Provided records START
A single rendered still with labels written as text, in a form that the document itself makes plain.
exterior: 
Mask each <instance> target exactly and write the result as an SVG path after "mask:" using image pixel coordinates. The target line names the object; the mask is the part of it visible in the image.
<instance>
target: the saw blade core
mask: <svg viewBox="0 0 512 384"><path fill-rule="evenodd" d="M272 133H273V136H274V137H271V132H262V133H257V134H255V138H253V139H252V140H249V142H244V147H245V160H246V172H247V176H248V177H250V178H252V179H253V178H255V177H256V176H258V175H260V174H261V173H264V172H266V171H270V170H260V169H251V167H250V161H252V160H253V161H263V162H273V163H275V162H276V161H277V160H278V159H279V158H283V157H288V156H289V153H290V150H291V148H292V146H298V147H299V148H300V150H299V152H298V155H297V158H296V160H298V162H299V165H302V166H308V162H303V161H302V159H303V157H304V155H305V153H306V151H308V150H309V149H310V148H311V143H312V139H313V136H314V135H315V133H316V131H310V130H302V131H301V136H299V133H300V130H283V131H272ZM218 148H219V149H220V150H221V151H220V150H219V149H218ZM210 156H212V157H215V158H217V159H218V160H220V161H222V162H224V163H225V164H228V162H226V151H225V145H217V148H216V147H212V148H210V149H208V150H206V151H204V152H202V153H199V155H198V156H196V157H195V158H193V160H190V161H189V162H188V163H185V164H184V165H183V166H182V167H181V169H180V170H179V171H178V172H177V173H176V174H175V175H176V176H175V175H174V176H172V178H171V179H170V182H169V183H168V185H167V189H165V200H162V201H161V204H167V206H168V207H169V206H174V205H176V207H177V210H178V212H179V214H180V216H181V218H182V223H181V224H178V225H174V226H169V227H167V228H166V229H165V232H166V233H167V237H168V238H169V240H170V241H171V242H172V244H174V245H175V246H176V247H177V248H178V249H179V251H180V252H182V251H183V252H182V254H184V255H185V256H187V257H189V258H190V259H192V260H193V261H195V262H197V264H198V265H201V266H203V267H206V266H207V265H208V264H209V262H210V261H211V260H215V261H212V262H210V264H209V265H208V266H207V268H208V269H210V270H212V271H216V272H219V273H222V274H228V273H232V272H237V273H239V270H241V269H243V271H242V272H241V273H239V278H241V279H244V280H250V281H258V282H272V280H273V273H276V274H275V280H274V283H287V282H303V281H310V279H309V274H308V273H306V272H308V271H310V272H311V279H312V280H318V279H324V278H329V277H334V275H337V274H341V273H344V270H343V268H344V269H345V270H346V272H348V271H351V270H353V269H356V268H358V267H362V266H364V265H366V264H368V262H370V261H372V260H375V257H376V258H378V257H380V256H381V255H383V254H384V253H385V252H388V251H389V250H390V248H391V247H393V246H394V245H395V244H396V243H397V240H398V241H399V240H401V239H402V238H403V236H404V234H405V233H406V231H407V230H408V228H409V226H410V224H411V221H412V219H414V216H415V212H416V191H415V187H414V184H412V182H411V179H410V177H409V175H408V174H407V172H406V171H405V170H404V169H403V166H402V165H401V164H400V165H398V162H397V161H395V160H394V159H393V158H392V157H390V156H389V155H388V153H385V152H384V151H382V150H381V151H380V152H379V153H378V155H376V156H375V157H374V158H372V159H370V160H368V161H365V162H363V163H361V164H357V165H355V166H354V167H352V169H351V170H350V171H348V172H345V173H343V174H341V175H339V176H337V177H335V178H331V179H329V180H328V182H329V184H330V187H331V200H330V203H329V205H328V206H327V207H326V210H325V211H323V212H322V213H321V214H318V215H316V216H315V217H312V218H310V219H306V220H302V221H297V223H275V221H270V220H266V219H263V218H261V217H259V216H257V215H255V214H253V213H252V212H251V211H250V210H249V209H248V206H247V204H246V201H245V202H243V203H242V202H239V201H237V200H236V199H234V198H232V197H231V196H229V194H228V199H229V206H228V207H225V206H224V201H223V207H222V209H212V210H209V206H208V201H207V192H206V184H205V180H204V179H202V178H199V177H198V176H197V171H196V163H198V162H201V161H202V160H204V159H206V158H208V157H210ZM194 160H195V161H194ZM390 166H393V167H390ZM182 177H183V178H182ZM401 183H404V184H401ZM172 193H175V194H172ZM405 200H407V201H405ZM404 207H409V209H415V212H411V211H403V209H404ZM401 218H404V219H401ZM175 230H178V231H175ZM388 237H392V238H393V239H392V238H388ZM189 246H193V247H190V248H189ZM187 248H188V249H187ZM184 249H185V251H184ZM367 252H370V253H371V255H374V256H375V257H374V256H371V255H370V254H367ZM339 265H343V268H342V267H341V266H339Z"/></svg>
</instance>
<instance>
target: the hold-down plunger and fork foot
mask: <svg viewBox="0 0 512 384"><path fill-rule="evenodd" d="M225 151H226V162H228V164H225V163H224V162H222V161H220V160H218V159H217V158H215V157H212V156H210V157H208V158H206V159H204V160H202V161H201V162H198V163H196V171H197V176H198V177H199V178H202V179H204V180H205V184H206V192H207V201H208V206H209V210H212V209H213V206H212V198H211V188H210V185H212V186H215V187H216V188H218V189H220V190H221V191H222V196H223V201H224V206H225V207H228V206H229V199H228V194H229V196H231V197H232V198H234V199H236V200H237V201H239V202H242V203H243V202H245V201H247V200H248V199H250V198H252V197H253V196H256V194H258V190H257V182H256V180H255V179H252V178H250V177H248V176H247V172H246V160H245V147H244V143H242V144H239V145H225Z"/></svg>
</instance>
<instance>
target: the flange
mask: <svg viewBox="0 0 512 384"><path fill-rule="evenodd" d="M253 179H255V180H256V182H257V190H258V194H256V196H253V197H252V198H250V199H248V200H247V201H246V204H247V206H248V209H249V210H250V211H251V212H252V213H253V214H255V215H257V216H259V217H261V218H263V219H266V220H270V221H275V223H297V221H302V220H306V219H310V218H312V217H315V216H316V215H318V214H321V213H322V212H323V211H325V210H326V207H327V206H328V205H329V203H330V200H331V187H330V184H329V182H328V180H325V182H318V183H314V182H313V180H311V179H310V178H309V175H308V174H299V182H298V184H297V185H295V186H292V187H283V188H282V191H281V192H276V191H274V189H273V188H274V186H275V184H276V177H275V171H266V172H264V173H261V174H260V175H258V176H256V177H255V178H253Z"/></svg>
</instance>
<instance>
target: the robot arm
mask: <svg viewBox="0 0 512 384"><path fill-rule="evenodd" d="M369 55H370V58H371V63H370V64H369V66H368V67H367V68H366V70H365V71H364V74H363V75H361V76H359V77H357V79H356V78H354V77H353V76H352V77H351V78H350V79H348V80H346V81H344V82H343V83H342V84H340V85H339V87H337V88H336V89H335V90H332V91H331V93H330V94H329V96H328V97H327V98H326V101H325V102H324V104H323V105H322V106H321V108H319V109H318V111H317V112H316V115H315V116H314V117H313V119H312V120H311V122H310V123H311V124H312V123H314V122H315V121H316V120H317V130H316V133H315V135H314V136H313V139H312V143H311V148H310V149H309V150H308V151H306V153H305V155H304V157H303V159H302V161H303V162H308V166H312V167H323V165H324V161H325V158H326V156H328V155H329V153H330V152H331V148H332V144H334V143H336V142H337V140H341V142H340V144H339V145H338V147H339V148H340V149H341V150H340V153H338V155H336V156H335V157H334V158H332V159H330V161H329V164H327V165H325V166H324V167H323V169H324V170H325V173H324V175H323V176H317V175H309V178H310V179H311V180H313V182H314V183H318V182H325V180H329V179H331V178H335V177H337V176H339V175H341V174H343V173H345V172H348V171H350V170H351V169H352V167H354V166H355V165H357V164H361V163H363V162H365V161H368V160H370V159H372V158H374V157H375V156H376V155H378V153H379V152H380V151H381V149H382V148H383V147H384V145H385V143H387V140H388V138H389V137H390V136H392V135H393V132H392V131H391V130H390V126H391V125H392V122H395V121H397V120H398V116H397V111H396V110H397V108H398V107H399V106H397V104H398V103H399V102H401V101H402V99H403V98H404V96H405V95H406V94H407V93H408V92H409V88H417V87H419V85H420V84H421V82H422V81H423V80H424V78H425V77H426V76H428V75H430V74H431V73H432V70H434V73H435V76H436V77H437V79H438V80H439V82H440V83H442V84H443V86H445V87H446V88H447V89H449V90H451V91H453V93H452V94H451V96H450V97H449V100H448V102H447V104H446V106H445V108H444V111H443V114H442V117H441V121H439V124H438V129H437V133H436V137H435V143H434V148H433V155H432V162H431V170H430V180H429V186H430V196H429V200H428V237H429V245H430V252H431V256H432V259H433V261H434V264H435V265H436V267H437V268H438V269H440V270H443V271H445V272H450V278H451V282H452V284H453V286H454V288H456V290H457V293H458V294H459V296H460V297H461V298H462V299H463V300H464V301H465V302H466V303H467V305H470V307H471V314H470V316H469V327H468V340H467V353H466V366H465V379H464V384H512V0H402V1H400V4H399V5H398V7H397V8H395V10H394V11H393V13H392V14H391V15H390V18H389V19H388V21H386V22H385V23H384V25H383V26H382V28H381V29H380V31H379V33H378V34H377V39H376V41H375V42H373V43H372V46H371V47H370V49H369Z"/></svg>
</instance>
Provided records END
Required action >>
Isolate the lines above that contain the word "target" and copy them.

Reply >>
Mask each <instance> target exactly and write the result as an SVG path after "mask:" using image pixel coordinates. The target line names the object; the mask is the part of it visible in the image.
target: the saw blade core
target: the hold-down plunger and fork foot
target: the flange
target: the robot arm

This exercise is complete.